• [Task goal]:
Those lines of the following listing which contain the string "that" should be returned.

%%

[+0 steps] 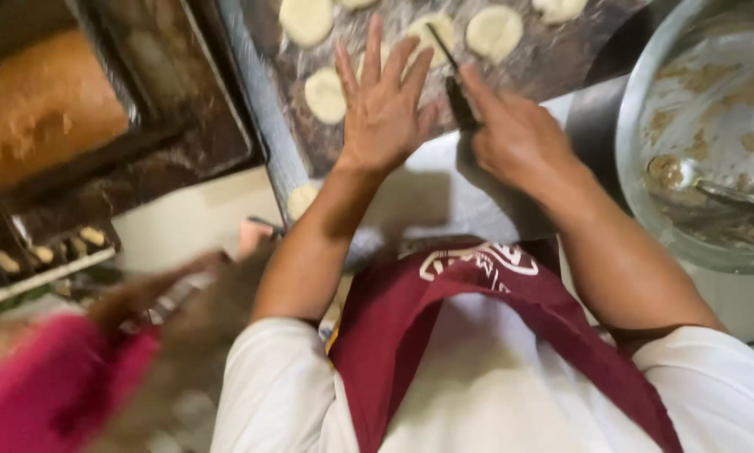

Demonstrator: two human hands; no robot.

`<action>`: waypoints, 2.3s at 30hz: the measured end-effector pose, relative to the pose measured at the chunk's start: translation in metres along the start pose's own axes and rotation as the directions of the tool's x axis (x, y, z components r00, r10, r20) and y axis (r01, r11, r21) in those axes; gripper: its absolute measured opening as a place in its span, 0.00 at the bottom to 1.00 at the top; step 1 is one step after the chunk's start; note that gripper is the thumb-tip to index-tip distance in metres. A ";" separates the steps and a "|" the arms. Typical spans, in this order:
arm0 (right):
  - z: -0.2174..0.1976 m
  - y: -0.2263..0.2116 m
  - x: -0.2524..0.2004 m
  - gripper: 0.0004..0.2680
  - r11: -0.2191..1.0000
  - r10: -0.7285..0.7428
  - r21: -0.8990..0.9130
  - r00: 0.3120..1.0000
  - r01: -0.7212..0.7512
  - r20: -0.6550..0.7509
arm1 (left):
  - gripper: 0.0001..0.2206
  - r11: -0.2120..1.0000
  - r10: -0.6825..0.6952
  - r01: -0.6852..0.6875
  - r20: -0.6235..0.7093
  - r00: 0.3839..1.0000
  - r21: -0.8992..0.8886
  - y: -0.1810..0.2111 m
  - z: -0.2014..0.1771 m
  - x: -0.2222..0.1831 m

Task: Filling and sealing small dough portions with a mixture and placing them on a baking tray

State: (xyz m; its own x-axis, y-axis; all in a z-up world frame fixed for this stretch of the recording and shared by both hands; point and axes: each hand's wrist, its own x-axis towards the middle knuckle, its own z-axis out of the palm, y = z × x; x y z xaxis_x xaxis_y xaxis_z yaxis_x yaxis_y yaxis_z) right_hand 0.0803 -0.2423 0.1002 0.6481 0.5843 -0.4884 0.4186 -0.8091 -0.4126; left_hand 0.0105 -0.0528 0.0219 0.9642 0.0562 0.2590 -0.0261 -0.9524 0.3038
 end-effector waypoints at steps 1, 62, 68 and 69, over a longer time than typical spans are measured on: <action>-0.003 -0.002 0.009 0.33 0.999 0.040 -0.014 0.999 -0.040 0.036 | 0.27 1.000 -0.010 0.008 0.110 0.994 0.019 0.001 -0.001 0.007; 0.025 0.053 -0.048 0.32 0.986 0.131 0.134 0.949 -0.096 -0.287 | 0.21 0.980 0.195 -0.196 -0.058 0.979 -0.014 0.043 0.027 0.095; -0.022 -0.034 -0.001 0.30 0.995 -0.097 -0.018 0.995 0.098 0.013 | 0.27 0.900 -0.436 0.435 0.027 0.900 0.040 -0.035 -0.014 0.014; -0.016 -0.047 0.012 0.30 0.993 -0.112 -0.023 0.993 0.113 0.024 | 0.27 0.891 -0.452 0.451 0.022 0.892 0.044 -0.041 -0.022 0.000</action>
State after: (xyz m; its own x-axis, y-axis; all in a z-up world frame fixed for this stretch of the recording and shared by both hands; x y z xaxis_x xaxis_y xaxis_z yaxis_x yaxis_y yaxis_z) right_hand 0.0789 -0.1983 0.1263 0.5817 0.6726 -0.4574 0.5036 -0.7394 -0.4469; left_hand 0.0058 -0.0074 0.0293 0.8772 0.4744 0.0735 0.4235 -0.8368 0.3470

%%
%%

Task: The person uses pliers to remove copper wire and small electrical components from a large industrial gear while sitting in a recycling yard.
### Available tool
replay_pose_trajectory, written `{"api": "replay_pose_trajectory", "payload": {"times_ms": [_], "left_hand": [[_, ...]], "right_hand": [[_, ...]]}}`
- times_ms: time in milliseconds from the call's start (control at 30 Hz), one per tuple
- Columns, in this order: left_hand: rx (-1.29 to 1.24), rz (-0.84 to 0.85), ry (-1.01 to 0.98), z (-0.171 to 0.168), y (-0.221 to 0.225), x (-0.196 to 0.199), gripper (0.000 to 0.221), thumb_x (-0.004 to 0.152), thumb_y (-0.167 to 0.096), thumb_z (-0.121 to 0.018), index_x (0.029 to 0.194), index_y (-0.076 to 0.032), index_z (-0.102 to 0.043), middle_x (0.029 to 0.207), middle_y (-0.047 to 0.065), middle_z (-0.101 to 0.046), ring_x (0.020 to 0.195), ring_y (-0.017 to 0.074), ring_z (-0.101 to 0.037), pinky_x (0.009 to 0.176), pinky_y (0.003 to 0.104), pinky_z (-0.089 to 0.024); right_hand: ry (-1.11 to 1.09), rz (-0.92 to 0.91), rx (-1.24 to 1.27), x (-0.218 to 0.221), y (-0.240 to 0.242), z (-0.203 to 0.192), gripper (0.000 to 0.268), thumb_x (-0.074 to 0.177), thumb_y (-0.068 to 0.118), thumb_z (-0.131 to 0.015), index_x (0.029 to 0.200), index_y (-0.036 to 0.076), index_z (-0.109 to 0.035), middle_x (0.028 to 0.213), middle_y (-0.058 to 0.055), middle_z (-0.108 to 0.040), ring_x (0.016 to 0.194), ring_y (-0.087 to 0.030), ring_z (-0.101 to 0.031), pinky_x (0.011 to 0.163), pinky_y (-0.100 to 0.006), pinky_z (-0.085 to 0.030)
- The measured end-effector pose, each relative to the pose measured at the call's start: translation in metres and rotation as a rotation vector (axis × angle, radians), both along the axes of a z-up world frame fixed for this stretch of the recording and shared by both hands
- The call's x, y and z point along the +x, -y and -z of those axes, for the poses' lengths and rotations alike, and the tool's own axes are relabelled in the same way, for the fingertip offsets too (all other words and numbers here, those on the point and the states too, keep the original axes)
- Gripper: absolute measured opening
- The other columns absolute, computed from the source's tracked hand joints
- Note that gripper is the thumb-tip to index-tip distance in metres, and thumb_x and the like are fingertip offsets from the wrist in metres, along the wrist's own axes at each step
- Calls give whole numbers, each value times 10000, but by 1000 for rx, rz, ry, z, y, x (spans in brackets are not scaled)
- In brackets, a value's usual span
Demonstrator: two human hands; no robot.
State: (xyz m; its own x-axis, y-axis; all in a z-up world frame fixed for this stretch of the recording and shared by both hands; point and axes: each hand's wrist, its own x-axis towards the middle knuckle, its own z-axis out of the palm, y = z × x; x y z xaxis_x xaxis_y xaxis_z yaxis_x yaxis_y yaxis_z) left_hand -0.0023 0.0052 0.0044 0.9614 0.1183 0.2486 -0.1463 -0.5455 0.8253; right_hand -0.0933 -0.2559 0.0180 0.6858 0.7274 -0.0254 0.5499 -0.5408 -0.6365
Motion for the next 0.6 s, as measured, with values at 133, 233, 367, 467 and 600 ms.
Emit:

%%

• [Result for this exercise]:
`<action>`: waypoints, 2.3s at 30hz: the measured end-effector pose, relative to the pose measured at the chunk's start: translation in metres along the start pose's own axes and rotation as the directions of the tool's x axis (x, y, z components r00, r10, r20) and y axis (r01, r11, r21) in those axes; gripper: its absolute measured opening as a place in its span, 0.00 at the bottom to 1.00 at the top; step 1 is one step after the chunk's start; note that gripper is the thumb-tip to index-tip distance in metres. A ";" separates the steps and a "|" the arms. Typical spans, in this order:
- Note that gripper is the thumb-tip to index-tip distance in metres, and thumb_x and the like are fingertip offsets from the wrist in metres, along the wrist's own axes at each step

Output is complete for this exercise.